Pages

Friday, October 14, 2005

Handling SIGFPE

Couple of days back I was asked to look into simple C code that tries to get into division by zero problem deliberately. Signal handler was installed, and there's some code to catch signal SIGFPE (Floating Point Exception), and to print simple message when the relevant code in the signal handler is called. Here's the code (courtesy: Dheeraj):
% cat fpe.c

#include <sys/types.h>
#include <signal.h>
#include <stdio.h>
#include <stdlib.h>
#include <limits.h>

void signal_handler (int signo, siginfo_t *si, void *data) {
switch (signo) {
case SIGFPE:
fprintf(stdout, "Caught FPE\n");
break;
default:
fprintf(stdout, "default handler\n");
}
}

int main (void) {
struct sigaction sa, osa;
unsigned int b = ULONG_MAX;

sa.sa_flags = SA_ONSTACK | SA_RESTART | SA_SIGINFO;
sa.sa_sigaction = signal_handler;
sigaction(SIGFPE, &sa, &osa);

b /= 0x0;

return b;
}
During run-time, the system (OS) throws SIGFPE once the statement b /= 0x0; gets executed. Since the handler is available for this signal, it should print Caught FPE once, on console and then return from main().
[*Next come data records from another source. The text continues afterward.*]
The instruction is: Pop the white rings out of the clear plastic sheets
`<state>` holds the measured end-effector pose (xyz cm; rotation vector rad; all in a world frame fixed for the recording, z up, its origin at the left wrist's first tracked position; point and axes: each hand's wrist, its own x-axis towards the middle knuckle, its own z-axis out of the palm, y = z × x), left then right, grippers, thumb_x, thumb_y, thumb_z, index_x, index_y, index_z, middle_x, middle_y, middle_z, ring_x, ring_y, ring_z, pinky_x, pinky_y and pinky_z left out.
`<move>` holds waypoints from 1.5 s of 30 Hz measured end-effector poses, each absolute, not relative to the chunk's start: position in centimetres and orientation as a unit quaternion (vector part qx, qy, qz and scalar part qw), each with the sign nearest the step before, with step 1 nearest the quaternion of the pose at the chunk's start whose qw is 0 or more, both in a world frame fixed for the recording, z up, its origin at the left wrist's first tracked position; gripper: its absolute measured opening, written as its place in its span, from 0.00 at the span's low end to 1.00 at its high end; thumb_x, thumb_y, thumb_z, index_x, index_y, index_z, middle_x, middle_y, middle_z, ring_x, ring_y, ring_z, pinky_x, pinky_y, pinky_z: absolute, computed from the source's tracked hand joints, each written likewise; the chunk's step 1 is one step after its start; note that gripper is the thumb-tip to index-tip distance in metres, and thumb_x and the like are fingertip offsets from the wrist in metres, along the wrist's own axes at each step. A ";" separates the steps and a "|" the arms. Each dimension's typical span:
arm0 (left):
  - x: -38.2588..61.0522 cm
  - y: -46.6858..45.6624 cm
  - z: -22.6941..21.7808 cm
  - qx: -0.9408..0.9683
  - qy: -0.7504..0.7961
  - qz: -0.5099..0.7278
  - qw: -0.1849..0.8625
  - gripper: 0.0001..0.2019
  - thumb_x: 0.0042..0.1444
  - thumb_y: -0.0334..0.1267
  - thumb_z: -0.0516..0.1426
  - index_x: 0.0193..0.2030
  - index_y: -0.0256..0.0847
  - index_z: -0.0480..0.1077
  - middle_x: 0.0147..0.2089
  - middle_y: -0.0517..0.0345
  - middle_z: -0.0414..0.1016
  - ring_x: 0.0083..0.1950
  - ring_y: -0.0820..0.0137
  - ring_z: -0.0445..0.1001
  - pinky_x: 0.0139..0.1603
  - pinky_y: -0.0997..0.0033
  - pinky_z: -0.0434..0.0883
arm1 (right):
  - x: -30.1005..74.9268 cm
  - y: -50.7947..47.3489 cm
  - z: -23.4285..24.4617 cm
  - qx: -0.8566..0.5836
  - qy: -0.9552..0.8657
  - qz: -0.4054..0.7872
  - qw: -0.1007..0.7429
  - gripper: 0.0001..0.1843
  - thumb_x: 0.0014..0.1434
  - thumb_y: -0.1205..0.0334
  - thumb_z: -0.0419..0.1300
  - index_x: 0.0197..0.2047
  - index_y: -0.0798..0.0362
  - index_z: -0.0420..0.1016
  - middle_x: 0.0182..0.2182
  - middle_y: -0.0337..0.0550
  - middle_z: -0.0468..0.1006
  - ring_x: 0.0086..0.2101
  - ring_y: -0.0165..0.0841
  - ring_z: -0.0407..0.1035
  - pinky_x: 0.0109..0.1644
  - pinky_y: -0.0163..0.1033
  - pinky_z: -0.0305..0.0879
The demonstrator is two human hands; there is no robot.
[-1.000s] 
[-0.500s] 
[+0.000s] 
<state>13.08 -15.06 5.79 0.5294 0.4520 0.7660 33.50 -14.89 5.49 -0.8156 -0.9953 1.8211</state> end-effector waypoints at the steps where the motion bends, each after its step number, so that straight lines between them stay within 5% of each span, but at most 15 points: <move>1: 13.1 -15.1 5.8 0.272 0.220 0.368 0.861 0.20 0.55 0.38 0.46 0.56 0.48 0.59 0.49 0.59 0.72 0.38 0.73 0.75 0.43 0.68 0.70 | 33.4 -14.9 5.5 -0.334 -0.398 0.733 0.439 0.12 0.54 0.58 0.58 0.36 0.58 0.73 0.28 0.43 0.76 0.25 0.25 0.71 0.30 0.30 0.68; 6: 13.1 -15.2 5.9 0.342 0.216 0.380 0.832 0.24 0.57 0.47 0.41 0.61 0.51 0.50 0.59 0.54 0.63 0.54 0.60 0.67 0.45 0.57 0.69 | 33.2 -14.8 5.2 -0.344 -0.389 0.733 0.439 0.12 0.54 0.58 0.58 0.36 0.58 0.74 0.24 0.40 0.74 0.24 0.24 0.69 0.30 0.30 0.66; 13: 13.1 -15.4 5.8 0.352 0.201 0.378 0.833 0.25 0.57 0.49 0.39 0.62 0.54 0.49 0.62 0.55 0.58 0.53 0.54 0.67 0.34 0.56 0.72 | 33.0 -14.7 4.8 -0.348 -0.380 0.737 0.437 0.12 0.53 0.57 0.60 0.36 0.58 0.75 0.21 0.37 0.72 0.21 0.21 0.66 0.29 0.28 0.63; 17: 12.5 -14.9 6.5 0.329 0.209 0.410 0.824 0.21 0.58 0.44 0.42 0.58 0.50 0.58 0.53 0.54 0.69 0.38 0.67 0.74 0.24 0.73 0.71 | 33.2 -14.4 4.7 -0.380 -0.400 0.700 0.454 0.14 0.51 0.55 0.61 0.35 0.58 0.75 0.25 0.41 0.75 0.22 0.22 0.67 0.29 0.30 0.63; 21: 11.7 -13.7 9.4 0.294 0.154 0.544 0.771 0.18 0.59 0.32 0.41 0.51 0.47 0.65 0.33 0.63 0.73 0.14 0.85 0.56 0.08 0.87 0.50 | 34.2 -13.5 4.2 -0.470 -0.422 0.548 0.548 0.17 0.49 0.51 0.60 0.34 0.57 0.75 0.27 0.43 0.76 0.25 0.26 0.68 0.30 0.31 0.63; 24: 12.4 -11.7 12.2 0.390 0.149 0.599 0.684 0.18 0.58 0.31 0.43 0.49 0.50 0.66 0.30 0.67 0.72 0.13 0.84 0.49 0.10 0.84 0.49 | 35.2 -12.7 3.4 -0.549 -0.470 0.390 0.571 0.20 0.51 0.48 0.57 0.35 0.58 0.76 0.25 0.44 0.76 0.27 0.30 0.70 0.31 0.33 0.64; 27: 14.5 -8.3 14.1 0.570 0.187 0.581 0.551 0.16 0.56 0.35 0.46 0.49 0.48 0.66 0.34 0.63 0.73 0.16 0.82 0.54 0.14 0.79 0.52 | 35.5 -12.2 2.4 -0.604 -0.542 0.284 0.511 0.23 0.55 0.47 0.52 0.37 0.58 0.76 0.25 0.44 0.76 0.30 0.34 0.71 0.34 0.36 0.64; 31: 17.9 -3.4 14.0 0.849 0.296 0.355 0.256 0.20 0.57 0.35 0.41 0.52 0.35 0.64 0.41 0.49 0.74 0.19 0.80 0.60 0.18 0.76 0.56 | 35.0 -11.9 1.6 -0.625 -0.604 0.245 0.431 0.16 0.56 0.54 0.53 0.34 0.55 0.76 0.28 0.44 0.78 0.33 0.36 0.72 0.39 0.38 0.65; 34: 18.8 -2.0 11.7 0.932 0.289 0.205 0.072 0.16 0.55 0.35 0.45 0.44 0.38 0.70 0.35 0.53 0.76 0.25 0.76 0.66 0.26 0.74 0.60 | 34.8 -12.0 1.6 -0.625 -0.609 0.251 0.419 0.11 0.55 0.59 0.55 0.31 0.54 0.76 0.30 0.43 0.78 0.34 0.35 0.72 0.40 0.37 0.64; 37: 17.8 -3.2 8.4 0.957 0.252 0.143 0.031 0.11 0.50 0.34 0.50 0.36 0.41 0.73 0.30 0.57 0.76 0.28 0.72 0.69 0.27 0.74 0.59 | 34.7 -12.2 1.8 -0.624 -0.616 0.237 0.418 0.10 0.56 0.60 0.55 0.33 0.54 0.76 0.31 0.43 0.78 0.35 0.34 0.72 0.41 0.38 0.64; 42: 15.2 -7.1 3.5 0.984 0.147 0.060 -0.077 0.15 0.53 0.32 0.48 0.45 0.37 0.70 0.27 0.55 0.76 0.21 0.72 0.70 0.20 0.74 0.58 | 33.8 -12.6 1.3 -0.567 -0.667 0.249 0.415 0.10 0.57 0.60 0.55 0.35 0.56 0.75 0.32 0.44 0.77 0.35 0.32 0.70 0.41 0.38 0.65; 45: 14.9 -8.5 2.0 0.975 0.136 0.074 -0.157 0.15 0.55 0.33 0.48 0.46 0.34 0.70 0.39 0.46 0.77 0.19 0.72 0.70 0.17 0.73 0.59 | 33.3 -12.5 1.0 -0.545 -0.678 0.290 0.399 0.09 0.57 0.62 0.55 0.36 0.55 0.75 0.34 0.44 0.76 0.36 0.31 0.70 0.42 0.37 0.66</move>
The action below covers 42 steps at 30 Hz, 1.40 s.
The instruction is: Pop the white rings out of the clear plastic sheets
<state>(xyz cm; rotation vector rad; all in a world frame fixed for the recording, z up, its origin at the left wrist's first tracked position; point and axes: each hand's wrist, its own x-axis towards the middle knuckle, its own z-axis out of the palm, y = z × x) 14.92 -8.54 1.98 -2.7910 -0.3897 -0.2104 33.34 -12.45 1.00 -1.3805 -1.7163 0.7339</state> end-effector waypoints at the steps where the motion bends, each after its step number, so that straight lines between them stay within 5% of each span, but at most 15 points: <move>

Strangely enough, the floating point exception was caught multiple times as though it was in an infinite loop, and the process didn't exit.
% cc -o fpe fpe.c
"fpe.c", line 25: warning: division by 0

% ./fpe
Caught FPE
Caught FPE
Caught FPE
Caught FPE
Caught FPE
Caught FPE
Caught FPE
^C
It turns out to be the expected behavior; and it appears that when a floating point instruction traps due to the occurrence of an unmasked floating point exception, the hardware leaves the instruction pointer pointing to the beginning of the same instruction. This explains the reason for the multiple SIGFPE's from the same process (and from the same instruction).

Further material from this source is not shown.